■ What is needed: Which lines below fall between the one containing "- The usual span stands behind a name" and the one containing "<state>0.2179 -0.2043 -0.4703"? Repeat them exactly, counting both of those lines, and add nothing else.

##### Records for the task #####

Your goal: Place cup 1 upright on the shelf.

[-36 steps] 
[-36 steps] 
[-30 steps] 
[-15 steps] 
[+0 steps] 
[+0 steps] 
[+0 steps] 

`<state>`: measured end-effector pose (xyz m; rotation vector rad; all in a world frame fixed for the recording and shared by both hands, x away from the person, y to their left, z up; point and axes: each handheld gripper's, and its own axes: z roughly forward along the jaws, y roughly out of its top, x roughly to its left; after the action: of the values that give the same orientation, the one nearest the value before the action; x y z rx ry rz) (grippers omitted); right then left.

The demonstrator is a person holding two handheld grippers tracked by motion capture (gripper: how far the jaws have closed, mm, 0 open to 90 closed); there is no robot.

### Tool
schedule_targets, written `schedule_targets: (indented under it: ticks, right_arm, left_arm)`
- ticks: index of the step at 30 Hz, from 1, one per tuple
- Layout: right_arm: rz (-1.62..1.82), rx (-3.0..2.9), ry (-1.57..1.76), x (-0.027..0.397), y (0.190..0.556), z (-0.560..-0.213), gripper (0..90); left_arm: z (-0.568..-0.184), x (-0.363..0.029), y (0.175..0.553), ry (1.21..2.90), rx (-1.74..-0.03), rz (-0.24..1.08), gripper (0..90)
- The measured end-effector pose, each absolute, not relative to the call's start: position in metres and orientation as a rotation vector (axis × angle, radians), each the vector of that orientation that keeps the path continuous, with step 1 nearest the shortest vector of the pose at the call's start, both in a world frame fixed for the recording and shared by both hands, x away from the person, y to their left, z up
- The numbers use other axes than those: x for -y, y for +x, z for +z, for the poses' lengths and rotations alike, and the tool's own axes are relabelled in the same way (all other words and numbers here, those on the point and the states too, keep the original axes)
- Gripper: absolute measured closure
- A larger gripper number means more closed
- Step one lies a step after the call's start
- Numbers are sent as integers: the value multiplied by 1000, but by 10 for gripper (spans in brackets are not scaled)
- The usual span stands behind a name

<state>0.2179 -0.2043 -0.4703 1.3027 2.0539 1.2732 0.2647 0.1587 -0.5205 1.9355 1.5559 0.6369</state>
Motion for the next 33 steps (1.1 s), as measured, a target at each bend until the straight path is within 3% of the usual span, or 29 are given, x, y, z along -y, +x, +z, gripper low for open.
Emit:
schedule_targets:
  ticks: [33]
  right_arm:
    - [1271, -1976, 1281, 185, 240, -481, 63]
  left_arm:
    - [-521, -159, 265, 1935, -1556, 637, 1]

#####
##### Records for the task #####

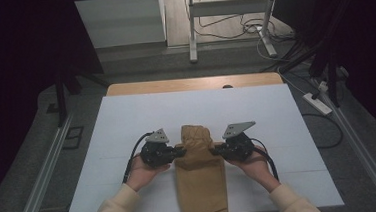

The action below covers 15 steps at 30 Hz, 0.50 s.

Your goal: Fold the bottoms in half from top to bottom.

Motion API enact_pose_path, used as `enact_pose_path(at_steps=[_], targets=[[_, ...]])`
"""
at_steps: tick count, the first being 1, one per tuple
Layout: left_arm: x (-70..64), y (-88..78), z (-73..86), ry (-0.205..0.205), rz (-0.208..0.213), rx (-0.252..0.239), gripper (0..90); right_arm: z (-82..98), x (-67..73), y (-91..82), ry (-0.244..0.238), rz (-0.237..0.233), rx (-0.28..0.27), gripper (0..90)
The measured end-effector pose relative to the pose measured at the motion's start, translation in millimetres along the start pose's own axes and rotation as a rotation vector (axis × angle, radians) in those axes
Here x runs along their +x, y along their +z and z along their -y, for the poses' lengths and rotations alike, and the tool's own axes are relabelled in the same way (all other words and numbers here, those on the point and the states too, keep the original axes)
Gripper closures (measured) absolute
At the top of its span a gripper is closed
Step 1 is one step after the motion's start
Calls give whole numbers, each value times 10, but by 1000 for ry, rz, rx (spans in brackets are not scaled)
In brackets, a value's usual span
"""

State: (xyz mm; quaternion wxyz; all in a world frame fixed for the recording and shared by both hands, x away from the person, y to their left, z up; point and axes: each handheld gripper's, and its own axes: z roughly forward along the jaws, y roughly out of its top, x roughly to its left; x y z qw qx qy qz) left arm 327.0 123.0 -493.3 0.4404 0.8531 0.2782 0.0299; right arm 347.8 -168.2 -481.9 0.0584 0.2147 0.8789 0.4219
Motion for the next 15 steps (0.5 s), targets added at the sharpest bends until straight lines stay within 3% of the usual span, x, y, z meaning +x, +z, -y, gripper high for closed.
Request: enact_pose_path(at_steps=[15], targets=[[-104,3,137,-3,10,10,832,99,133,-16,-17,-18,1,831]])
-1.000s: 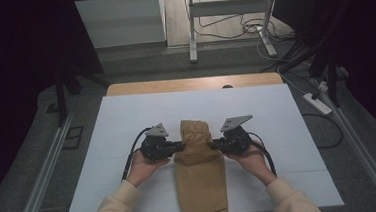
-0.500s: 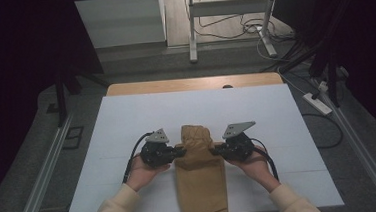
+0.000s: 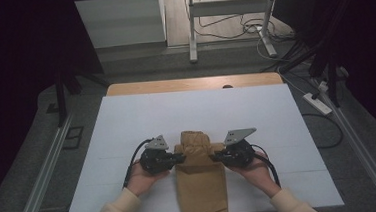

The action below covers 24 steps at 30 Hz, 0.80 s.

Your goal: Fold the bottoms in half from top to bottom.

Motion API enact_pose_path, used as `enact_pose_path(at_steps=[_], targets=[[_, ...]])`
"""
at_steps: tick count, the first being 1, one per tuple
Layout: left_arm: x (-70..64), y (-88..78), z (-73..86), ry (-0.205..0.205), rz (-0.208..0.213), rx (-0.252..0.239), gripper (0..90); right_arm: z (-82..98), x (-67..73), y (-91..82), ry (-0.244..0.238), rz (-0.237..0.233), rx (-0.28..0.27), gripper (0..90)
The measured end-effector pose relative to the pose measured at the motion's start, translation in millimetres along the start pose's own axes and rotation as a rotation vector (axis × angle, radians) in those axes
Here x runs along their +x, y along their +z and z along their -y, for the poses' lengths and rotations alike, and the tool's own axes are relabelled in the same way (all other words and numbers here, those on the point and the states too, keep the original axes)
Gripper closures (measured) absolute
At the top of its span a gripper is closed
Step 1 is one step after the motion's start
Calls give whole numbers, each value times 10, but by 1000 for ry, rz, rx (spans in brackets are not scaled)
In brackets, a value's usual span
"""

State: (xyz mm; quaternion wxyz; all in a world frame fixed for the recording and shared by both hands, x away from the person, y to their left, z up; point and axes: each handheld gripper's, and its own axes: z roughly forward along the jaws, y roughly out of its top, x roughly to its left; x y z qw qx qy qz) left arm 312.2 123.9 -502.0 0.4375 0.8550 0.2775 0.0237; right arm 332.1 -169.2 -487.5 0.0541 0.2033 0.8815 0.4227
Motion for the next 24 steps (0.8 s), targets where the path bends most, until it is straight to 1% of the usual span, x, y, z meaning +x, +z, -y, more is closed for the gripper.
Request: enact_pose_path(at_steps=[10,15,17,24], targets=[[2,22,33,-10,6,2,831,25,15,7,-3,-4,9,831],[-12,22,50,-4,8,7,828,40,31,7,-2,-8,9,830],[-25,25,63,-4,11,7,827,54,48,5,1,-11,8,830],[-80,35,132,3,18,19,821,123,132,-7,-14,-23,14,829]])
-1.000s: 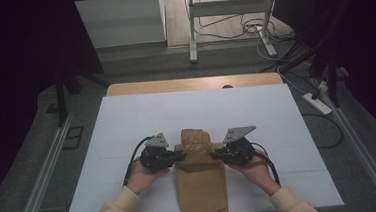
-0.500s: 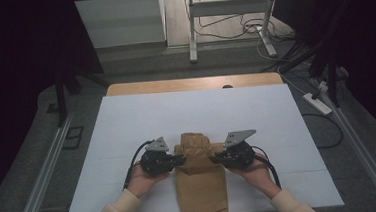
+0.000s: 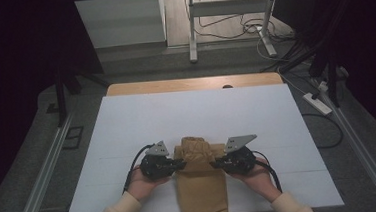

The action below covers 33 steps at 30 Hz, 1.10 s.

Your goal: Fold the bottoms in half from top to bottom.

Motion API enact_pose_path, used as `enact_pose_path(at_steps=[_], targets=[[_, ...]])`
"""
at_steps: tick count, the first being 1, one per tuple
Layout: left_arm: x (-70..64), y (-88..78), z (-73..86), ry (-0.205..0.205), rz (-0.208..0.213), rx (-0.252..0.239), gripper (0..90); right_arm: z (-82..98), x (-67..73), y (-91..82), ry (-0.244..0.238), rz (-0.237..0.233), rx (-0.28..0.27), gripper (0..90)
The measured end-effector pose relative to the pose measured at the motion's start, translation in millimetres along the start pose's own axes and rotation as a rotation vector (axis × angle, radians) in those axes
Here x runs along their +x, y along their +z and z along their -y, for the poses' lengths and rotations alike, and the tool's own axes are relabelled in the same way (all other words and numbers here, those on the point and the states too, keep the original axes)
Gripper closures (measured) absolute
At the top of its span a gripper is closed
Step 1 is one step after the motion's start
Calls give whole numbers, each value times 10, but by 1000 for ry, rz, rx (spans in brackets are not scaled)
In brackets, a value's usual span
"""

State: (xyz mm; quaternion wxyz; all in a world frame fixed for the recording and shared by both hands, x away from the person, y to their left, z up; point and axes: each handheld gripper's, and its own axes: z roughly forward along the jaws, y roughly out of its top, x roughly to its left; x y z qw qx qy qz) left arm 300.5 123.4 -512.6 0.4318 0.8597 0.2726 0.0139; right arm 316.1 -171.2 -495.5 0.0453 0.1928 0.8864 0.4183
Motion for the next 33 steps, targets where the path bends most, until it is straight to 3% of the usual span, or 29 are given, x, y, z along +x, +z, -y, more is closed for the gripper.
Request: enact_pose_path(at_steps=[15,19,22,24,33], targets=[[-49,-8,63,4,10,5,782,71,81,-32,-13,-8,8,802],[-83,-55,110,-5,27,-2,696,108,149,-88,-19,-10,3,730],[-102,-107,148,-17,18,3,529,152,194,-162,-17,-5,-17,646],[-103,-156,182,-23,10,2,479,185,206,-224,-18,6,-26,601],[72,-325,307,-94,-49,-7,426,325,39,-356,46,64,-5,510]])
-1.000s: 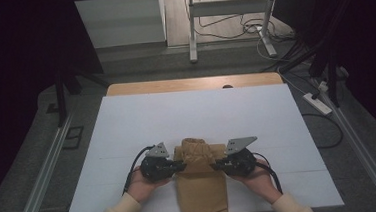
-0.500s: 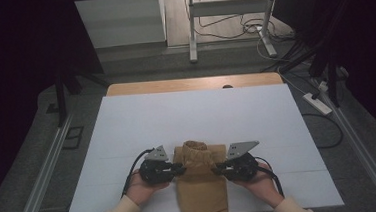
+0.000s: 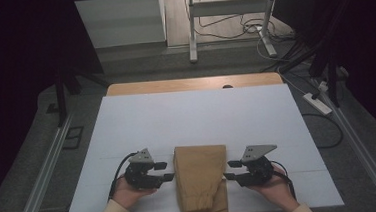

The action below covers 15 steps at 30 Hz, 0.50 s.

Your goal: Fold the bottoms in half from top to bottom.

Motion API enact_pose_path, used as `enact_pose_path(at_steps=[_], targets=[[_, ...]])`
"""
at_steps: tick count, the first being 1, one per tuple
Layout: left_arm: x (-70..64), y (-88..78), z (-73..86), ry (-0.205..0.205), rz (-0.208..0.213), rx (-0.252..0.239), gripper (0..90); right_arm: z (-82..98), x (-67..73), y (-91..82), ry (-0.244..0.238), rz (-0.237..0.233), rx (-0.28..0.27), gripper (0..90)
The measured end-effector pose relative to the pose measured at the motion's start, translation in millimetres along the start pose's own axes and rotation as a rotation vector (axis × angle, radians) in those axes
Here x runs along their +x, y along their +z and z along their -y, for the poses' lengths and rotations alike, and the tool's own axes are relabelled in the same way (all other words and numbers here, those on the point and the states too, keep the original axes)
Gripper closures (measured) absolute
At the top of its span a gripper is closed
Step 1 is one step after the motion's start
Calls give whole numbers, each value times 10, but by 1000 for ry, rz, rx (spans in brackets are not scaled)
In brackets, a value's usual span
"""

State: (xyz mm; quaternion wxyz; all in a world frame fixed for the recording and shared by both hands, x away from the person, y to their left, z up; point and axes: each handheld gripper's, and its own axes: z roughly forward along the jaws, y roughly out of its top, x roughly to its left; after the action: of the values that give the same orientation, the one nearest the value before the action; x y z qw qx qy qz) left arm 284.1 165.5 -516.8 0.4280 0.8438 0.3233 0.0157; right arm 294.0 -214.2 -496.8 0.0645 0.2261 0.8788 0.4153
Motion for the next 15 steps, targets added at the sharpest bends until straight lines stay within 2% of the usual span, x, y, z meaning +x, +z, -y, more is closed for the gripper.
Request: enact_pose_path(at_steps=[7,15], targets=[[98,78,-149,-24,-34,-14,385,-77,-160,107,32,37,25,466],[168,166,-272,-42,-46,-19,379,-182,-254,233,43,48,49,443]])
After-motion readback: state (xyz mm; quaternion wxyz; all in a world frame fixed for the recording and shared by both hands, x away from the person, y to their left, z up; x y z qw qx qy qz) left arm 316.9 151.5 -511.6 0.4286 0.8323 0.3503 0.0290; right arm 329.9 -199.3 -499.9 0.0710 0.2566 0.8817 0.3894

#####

■ Output below:
- The usual span stands behind a name

<state>0.2179 -0.2043 -0.4703 1.3027 2.0539 1.2732 0.2647 0.1587 -0.5205 1.9355 1.5559 0.6369</state>

Nothing further is needed for this answer.